Totalement immoral, et c'est pour ça qu'on aime. Quand le cinéma américain nous abreuve de happy-ends prévisibles, Nick Cassavetes vient mettre la pagaille avec son drame réaliste et pessimiste. Le début du film est rude, suivant une femme enceinte délaissée, fragile mentalement, qui se fait abuser par son voisin de palier qui lui demande même merci à la fin (un porc), et doit cacher son traumas pour éviter que son fiancé (père du bébé) ne parte lui aussi en vrille... Nick Cassavetes, dans son drame qui pourrait facilement tirer le violon de son étui toutes les dix minutes pour nous soutirer des larmes au fur et à mesure de la déchéance de ses personnages (jamais détestables), mais a l'intelligence d'en jouer, de donner un ton comique totalement en décalage avec la narration. Le passage chez le coiffeur fait bien rire, le pote "Shorty" qui est lui-même un peu timbré (mais attachant) qui n'aide pas vraiment son ami, les dialogues crus... On ne nous apitoie jamais, on nous pique d'intérêt pour savoir comment finira cette sordide histoire de garde d'enfants qu'on se dispute (pas dans le sens attendu). John Travolta s'insère tardivement dans le récit, et le fait très simplement, amenant un personnage de qui on a encore plus pitié (il renverse nos premières impressions sur le couple de départ), et emboitant le pas à un choix final qu'on n'a toujours pas digéré. On a beuglé à plusieurs, devant notre écran, carrément pas d'accord avec le choix fait par la mère de famille
(qui abandonne ses trois marmots comme des boulets, et son mari au cœur brisé, pour certainement souffrir de nouveau avec son ex-fiancé instable...)

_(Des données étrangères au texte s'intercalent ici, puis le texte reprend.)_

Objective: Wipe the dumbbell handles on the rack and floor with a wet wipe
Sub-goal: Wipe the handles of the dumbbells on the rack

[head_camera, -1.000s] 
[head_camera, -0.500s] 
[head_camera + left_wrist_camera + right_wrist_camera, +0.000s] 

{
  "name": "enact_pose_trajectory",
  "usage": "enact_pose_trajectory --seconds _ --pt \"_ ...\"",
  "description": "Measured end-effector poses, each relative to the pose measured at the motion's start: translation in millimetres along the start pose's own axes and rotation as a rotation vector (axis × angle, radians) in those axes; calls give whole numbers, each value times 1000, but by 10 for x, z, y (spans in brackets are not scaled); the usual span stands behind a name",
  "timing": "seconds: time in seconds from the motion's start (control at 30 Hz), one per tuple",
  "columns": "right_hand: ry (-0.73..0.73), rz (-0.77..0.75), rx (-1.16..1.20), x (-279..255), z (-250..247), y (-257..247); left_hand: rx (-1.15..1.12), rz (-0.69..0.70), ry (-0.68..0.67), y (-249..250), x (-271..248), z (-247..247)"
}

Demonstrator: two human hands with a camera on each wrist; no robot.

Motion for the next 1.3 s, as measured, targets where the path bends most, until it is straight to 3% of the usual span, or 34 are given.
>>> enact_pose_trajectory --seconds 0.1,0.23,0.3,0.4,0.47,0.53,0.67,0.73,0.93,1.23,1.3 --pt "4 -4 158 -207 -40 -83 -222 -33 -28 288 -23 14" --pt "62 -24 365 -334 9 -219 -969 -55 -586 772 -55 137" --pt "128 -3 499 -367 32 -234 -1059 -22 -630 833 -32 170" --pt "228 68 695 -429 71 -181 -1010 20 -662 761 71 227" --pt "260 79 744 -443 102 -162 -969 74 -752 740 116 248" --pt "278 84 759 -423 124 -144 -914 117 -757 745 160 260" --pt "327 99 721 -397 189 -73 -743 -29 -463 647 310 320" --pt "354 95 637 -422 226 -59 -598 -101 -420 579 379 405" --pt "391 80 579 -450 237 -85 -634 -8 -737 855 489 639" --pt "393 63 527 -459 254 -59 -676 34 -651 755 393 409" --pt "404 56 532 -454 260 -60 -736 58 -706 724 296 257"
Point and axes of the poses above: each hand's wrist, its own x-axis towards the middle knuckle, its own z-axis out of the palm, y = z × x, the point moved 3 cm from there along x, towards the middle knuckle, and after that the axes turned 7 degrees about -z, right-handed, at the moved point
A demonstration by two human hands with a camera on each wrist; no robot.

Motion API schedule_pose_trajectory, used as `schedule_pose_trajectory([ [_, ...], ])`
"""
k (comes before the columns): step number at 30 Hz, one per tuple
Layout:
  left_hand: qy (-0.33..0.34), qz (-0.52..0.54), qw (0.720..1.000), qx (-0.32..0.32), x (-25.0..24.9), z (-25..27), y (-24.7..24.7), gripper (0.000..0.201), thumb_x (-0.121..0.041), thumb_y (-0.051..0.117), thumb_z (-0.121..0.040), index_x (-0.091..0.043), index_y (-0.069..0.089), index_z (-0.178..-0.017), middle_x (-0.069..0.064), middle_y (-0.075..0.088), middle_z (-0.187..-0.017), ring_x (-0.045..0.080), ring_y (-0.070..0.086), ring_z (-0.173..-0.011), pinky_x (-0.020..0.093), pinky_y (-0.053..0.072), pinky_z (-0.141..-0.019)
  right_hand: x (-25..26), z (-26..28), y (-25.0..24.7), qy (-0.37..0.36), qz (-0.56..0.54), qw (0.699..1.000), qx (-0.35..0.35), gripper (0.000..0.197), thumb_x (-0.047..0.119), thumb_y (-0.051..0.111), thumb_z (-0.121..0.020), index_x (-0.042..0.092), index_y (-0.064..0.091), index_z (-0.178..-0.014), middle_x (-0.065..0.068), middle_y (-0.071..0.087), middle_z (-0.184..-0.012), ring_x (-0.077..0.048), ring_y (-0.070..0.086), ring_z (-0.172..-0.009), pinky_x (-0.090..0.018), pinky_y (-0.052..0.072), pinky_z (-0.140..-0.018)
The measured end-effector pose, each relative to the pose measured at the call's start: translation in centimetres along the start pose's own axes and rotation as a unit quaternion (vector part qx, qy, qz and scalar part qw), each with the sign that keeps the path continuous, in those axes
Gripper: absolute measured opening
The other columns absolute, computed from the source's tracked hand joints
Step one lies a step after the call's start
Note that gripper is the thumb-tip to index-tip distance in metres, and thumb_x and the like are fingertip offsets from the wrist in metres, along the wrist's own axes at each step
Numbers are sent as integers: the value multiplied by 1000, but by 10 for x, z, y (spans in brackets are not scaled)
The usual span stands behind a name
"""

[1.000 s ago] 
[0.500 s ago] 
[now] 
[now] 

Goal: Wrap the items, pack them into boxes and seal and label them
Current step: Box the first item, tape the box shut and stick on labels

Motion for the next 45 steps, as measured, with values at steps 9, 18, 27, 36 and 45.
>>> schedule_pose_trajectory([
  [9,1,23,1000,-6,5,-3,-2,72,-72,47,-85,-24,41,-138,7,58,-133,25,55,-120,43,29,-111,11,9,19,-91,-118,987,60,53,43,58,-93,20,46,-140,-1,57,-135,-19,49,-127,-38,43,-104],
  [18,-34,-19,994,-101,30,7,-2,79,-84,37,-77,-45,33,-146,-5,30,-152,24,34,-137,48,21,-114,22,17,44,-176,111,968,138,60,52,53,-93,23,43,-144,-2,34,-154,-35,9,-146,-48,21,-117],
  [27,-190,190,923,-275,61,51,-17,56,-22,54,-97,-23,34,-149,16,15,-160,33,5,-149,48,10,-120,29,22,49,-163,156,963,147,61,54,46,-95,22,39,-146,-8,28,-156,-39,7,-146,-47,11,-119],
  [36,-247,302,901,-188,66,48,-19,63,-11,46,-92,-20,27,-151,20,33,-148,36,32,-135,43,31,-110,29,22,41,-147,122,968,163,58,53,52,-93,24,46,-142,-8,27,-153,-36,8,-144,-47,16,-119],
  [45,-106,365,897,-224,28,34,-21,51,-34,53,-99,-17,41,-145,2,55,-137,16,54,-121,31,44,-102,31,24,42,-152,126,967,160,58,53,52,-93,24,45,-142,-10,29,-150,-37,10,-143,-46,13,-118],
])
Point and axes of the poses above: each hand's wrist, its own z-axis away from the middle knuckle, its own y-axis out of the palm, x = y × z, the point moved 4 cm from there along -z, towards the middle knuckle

, mais justement, là est le coup de maître de She's so Lovely : on pense que "non, elle ne va pas faire ça, c'est immoral", et puis on se prend le coup de masse de plein fouet ("oh ben si, elle l'a fait...", suivi de tous les noms d'oiseaux que des spectateurs investis dans l'intrigue puissent connaître). La surprise, le côté décadent d'oser une fin sans justice, malheureuse, plus réaliste que les happy-ends niaises, une dernière ligne droite qui fait écho au début très puissant, avec un Sean Penn très en forme, une Robin Wright attristante, et un Travolta qui nous fait mal au cœur. Un drame très proche des travers de l'humanité, jusque dans ses mauvais choix.